* WORK REQUIRED *
Please output exactly the part of the records below that opens with the line containing "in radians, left" and closes with the line containing "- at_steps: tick", both lines included, and nothing else.

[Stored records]
——————

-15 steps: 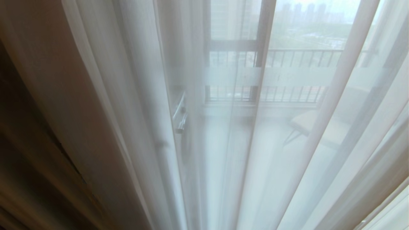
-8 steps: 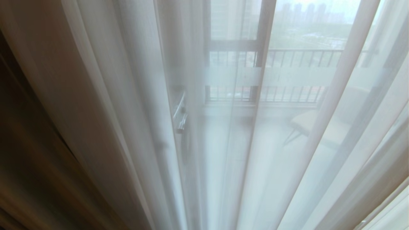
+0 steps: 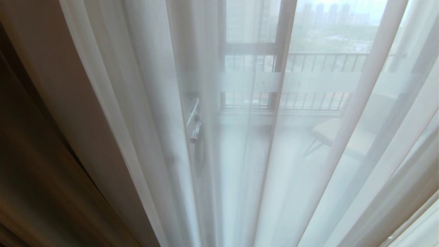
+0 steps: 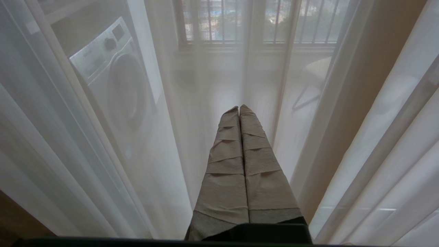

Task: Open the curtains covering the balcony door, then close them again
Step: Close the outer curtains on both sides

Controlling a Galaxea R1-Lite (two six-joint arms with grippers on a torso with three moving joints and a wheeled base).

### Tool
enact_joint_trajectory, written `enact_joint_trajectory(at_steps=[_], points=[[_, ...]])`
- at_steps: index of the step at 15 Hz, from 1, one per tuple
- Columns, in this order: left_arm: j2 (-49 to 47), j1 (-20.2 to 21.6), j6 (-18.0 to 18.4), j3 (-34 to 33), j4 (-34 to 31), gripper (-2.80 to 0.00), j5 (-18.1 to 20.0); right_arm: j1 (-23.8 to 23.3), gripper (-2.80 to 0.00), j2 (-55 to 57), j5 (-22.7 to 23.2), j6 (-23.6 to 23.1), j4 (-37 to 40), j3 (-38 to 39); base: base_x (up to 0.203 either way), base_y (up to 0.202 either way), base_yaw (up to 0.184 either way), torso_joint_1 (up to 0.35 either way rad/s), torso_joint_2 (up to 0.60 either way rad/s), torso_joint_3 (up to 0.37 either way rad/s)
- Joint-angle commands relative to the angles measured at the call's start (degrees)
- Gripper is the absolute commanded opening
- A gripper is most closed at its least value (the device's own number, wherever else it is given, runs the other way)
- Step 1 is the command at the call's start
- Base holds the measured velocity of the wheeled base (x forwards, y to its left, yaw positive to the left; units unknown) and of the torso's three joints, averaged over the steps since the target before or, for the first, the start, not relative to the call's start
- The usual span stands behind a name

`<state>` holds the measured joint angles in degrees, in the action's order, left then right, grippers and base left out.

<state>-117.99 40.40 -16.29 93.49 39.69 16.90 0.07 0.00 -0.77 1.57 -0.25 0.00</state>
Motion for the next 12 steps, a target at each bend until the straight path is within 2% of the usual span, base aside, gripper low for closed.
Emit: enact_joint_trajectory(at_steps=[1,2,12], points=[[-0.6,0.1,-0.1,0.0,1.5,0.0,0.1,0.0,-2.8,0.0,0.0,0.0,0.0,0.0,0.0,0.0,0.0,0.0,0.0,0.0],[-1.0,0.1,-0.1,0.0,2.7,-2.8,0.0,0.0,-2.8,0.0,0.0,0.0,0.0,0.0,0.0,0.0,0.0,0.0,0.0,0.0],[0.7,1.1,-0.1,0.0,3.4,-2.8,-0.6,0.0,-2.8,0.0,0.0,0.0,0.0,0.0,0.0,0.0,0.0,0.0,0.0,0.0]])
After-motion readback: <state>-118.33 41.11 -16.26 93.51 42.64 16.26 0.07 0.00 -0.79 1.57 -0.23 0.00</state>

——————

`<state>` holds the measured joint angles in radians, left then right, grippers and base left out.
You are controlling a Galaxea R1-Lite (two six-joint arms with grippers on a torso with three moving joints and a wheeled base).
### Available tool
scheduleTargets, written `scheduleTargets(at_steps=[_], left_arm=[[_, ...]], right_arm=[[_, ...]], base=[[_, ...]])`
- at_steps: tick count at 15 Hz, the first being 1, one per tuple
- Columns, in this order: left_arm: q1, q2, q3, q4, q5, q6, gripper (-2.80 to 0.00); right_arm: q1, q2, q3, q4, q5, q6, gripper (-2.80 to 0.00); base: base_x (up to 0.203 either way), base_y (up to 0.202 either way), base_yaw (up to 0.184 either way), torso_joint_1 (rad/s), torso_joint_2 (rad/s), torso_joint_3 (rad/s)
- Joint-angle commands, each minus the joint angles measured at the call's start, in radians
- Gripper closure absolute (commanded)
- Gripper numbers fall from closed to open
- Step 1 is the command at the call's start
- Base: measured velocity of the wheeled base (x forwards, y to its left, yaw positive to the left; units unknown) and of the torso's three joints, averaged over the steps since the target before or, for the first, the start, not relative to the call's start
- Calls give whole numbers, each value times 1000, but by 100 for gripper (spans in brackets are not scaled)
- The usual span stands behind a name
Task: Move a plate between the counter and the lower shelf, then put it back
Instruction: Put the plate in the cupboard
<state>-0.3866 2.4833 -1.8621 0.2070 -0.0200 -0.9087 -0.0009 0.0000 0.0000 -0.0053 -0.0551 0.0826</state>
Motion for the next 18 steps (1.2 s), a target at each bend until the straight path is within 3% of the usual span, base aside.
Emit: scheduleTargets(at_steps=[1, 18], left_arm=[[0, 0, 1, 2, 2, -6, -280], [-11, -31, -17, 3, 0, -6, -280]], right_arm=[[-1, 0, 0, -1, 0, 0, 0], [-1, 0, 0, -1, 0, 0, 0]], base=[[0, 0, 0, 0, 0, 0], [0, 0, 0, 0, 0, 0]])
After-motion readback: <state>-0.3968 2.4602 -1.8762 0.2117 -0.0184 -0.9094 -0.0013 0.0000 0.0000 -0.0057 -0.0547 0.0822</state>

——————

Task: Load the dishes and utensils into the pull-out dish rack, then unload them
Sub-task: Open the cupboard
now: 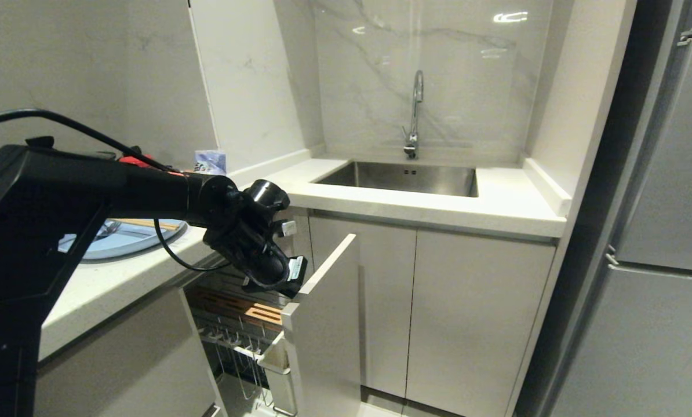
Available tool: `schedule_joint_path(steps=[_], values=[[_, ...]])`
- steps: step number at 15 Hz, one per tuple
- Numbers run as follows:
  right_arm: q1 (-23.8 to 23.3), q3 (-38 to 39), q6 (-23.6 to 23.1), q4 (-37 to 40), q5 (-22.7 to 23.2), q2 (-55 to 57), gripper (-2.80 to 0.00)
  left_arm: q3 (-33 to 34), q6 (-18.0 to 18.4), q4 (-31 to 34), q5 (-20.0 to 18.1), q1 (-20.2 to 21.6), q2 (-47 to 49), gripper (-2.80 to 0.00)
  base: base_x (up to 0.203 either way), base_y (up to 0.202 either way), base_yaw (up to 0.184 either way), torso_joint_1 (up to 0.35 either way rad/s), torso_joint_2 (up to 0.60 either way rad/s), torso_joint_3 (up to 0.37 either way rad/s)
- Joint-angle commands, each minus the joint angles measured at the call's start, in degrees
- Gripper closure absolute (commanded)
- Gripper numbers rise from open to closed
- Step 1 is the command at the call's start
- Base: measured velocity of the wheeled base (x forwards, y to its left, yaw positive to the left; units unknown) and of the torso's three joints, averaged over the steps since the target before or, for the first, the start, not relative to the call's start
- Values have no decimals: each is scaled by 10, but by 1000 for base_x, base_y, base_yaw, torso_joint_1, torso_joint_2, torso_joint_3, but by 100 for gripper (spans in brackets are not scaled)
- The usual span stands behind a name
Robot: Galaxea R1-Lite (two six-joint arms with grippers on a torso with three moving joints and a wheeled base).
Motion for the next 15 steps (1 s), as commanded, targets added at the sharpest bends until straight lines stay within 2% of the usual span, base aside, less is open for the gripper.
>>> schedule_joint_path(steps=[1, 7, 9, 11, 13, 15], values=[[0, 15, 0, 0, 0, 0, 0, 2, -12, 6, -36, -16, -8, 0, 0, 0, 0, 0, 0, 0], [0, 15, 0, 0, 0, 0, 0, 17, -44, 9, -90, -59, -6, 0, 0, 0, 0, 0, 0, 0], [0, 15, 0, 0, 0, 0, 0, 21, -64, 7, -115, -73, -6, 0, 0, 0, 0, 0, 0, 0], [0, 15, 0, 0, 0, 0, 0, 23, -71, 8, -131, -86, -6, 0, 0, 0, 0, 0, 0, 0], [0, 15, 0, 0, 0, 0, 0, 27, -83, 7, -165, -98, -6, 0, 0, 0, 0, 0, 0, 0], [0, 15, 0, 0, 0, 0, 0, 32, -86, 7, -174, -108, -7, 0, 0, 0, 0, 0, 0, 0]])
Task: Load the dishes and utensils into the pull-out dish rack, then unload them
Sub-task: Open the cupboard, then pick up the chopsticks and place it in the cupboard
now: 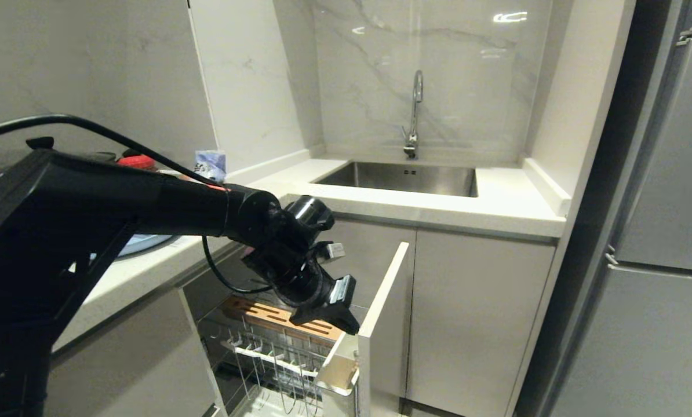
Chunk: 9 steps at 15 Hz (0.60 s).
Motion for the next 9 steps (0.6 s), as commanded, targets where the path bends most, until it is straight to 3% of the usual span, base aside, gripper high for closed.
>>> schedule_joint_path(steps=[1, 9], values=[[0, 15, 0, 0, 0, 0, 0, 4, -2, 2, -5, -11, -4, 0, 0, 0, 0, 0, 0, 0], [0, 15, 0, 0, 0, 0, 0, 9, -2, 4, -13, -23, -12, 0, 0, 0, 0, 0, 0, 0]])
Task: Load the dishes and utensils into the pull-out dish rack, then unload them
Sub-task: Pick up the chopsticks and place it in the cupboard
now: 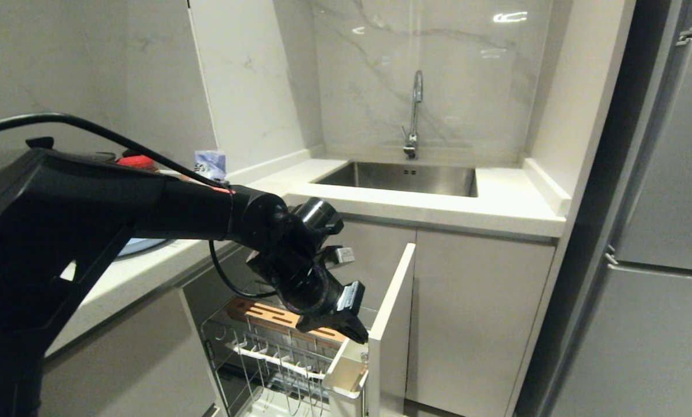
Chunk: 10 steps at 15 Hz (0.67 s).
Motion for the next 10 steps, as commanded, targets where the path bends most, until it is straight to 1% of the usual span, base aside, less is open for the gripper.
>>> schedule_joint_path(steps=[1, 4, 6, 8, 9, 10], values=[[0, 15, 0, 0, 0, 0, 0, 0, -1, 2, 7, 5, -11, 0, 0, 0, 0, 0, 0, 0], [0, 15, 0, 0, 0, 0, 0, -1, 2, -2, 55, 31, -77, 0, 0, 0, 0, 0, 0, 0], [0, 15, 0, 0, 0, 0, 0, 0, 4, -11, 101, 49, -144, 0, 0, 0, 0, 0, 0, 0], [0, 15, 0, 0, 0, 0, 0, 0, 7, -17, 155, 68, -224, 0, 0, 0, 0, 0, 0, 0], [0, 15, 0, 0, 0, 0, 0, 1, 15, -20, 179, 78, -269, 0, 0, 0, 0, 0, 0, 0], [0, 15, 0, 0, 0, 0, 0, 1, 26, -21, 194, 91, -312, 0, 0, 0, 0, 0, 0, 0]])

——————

* RESPONSE *
`<state>` holds the measured joint angles in radians, left then right, grippers and base left out.
You are controlling a Galaxea R1-Lite (two six-joint arms with grippers on a torso with three moving joints and a wheeled base).
### Available tool
scheduleTargets, written `scheduleTargets(at_steps=[_], left_arm=[[_, ...]], right_arm=[[_, ...]], base=[[_, ...]])`
- at_steps: tick count at 15 Hz, the first being 1, one per tuple

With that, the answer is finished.